Em sua decisão, o magistrado afirmou que a criação de condições e requisitos além dos estabelecidos na Lei Federal que disciplinou o transporte privado individual de passageiros  viola bases estruturais da Constituição Federal, quais sejam, os valores sociais do trabalho e da livre iniciativa, o livre exercício de qualquer trabalho, ofício ou profissão, o princípio da livre concorrência, a defesa do consumidor e a liberdade de acesso e livre exercício de qualquer atividade econômica.

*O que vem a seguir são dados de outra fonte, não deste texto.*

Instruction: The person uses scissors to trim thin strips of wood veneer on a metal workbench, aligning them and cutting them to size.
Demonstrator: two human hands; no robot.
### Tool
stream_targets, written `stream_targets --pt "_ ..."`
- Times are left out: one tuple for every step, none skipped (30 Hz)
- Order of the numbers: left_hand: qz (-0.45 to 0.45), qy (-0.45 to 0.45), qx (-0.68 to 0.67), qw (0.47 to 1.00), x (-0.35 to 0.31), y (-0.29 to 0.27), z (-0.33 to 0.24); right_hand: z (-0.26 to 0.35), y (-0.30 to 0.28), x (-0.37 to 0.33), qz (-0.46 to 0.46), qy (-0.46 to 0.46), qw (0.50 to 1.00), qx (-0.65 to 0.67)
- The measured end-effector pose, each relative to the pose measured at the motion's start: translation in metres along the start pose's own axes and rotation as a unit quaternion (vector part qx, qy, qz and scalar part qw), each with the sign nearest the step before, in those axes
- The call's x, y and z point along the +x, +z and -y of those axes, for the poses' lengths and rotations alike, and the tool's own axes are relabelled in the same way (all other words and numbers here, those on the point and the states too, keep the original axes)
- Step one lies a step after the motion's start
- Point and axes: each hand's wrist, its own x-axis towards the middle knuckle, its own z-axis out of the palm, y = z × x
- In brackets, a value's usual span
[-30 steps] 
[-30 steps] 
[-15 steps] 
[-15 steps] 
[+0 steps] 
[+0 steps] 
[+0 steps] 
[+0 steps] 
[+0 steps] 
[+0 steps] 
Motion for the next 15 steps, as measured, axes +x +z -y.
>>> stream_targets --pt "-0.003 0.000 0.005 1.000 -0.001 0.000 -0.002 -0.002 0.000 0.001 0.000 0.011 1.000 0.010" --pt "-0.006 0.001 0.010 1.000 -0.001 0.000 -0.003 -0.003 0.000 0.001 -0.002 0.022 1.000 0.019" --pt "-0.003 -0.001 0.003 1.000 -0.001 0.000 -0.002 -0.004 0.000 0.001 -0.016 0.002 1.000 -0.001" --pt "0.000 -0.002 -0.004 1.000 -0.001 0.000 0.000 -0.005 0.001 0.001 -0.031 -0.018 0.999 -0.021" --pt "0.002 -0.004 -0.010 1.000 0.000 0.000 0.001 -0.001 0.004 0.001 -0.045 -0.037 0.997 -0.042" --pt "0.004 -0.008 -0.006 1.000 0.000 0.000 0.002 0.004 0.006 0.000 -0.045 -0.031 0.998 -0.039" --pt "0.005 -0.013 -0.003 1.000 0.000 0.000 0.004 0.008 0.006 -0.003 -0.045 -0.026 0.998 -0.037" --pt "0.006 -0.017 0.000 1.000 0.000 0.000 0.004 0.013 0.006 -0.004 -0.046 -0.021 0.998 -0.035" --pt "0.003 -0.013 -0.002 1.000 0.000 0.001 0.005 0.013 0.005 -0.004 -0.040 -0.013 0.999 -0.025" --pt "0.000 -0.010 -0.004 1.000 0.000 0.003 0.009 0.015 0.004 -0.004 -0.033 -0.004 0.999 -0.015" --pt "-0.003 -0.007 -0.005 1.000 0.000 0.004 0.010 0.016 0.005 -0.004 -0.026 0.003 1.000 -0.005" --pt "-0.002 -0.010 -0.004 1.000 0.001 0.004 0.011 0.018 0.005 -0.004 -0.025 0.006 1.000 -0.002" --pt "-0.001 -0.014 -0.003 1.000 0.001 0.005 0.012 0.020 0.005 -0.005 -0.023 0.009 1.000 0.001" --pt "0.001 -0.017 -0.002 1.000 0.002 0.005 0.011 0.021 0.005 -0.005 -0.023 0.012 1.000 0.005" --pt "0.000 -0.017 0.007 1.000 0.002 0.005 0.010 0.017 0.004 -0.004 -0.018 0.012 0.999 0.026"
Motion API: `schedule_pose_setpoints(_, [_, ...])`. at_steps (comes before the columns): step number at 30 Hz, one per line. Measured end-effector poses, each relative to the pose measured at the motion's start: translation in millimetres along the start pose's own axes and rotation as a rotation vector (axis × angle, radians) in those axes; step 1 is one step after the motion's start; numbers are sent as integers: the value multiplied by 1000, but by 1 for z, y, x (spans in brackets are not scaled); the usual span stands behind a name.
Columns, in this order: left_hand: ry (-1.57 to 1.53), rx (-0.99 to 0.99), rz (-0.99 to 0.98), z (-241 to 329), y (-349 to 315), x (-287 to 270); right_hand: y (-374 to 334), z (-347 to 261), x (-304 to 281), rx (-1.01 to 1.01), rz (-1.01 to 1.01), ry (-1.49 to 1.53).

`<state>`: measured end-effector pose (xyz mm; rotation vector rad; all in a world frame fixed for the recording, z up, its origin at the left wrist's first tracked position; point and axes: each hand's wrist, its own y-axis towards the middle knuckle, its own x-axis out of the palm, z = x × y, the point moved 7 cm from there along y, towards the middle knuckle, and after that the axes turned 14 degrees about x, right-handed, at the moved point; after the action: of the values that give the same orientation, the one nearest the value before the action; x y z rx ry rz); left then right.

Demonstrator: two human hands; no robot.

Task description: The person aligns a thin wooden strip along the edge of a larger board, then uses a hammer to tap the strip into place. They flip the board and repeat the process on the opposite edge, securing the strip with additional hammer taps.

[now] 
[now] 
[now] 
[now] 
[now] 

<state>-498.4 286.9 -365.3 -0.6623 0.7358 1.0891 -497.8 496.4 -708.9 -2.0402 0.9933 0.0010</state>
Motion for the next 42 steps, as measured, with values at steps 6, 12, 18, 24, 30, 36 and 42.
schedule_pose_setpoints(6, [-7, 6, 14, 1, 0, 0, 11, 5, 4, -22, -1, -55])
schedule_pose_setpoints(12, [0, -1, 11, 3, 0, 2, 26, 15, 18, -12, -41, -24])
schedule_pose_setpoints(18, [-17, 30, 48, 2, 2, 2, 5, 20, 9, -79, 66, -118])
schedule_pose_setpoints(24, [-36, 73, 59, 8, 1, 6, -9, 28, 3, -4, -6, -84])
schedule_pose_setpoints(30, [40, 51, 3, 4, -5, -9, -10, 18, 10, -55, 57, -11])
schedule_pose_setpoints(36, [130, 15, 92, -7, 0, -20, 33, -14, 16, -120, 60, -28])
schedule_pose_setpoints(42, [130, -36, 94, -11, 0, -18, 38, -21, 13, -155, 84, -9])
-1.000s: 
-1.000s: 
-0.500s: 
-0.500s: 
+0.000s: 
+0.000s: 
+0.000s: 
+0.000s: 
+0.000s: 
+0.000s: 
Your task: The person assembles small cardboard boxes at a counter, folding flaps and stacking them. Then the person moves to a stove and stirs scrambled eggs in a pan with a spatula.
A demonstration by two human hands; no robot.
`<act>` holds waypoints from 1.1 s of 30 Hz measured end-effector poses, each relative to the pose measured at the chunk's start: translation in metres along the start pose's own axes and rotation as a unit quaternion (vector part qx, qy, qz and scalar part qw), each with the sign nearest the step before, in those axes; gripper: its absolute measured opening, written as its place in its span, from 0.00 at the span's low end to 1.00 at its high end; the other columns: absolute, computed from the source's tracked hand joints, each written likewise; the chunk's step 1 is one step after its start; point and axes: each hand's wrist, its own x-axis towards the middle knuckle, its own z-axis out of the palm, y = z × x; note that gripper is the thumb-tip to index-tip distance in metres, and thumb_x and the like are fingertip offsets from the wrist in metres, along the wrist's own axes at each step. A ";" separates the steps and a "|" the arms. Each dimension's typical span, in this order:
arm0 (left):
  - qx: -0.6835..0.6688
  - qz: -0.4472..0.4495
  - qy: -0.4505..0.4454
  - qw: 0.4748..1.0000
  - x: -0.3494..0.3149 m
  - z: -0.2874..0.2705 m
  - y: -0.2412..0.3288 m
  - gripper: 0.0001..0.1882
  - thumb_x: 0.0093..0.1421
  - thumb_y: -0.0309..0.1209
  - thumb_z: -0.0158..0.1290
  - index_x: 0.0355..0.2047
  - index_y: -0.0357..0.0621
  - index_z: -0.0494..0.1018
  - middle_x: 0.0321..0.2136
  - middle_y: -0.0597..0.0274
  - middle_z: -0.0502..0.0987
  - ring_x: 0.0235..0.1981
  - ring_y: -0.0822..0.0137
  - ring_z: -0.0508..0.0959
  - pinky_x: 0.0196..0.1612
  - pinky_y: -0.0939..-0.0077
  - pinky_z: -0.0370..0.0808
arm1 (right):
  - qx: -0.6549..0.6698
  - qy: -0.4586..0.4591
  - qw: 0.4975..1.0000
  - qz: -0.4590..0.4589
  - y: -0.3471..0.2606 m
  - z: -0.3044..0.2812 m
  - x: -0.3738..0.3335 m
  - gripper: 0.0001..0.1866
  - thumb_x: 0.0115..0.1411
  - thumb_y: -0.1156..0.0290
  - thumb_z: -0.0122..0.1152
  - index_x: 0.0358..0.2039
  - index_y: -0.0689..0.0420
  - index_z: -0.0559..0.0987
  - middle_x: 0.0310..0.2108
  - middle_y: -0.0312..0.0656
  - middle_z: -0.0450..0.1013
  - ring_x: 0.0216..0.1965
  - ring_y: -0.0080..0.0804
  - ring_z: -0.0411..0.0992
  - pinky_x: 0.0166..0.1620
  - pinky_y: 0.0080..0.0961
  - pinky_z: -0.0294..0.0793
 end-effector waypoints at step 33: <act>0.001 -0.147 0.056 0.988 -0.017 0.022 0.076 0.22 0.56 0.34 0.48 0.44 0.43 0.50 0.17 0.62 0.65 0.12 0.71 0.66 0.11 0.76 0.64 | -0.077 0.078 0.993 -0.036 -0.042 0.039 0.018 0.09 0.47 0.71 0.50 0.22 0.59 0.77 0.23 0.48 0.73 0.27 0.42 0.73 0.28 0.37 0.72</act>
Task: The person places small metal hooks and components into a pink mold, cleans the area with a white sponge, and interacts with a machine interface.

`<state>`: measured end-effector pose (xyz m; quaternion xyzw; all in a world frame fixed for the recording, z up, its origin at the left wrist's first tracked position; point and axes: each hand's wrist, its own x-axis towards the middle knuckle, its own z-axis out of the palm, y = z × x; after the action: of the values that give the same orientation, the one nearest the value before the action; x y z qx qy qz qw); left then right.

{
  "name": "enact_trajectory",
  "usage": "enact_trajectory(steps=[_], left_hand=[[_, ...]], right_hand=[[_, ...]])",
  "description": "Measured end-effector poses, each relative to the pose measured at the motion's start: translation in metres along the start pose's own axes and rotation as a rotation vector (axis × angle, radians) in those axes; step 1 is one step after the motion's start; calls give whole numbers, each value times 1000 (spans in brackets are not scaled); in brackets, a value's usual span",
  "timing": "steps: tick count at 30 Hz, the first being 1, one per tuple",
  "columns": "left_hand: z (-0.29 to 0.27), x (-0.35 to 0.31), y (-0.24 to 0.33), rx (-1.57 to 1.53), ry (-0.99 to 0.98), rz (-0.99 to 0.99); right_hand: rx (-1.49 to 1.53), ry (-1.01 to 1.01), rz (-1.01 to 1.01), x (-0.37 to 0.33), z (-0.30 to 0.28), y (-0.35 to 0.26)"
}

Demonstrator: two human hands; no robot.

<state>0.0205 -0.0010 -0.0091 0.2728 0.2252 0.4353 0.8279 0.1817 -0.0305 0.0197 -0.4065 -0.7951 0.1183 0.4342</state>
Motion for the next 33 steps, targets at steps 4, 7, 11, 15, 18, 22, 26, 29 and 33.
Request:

“Assim, observa-se que as leis municipais, bem como as portarias atacadas, extrapolaram os limites previstos na Lei Federal nº 13640/18, impondo maior restrição ao exercício da atividade econômica que o pretendido pela legislação federal de regência, não obstante a competência conferida ao Município para legislar sobre o tema”, decidiu o magistrado.